Good Swan, Bad Swan : Dancing Swan Lake
Why is Swan Lake still being danced more than 100 years after it was created ? What is its appeal for audiences and for dancers of today ?
These are some of the questions that Tamara Rojo, Principal dancer and Artisitc Director of English National Ballet, attempts to answer during this programme, which is part of the BBC Two & Four Short Ballet Season. Rojo presents the programme as well as showcasing her ballet technique.
Had this programme been made during Rojo’s time as a Principal dancer at The Royal Ballet, the footage would have been of her dancing their production alongside Carlos Acosta, with its intelligently nuanced mime & tragedy. Rojo is no longer with the company, having taken a position as Artistic Director of English National Ballet, and so we see Derek Deane’s in-the-round production footage, with its happy ending and magnificent 60 Swans, and Rojo dancing with Matthew Golding and Vadim Muntagirov, both of whom are now dancing with The Royal Ballet, Rojo’s old company.

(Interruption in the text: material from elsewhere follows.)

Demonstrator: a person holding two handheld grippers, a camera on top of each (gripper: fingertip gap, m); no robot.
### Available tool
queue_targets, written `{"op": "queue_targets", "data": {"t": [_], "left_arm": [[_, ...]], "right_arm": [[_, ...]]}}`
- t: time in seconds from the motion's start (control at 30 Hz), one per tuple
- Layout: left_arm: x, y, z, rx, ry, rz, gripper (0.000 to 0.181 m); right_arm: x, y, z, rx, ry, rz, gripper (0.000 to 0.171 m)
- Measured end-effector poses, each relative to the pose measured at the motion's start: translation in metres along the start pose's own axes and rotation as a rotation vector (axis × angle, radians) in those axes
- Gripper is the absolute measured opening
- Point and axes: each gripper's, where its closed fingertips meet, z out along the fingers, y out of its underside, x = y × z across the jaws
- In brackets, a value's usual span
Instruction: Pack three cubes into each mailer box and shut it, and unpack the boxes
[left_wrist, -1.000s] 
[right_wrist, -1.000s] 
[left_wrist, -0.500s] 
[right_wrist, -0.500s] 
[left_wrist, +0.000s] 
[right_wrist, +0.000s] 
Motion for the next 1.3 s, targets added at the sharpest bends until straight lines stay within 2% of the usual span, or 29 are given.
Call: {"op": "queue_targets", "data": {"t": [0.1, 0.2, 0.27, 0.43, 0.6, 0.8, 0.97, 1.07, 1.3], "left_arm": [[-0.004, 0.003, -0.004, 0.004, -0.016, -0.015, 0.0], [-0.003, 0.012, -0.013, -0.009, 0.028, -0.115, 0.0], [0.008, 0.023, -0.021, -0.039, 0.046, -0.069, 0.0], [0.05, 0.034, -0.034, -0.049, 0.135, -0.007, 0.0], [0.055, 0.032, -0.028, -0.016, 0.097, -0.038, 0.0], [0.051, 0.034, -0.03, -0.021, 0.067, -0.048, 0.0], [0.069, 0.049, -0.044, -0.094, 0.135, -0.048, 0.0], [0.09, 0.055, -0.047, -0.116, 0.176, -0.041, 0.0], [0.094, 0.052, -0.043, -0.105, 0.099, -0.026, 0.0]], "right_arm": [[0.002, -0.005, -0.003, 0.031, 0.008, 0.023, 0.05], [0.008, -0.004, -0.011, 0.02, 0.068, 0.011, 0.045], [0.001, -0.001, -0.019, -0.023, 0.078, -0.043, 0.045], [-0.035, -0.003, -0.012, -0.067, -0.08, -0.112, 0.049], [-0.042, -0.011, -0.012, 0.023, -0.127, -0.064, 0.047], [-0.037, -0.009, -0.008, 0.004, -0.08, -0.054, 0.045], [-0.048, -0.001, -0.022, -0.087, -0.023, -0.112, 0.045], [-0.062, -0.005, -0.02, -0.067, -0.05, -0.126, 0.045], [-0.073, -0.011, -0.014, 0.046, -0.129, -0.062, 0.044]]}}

Backstage with Tamara Rojo
We are invited to see Rojo sitting in her fairly stark dressing room (the rigours of touring do not promote cosy dressing rooms), looking into the mirror and preparing her base make-up. She says that what she’s actually doing is erasing a bit of herself with the make-up and changing into another person, as she says,”to see what comes out today.”
One of the main challenges of Swan Lake is the dual role of Odette/Odile for the Principal dancer – the White Swan and the Black Swan. Portraying two different characters in one night, which Rojo likens to playing Juliet and Macbeth, and then back to Juliet, in one performance, is not an easy ask, and dancers can spend their whole career adding layers to their interpretation of this one role. Derek Deane comments that finding a dancer who understands the duality of the role is rare.
Odette, The White Swan, is innocent, pure and honest, whereas Odile, as the Black Swan, is manipulative, dishonest and erotic. It’s sharp, dark shadowy corners against a gently beguiling beauty.
Swan Lake over the years
Discussing the history of Swan Lake, Rojo says that for a ballet that defines the genre, nothing about it is actually defined. No-one knows who wrote the story, Tchaikovsky’s handwritten score is lost and the choreography has been passed down verbally.
There are technical challenges for anyone cast in Swan Lake – the famous Italian party trick that is the 32 fouettes for Odile, in which Rojo has always excelled. Indeed, she positively revels in all of the Black Swan’s choreography, dancing with Vadim Muntagirov to demonstrate the meaning behind each step and how it feels for her to dance the role. It suits her personality, and she finds it harder to portray Odette, who she wishes would fight for what she wants. As Odile’s self-assurance becomes ever more focused on her goal of tricking the Prince into thinking that she is Odette, Rojo too can’t help admiring those who are good at what they do; whether or not their intentions are honourable. Everyone loves a winner, right ?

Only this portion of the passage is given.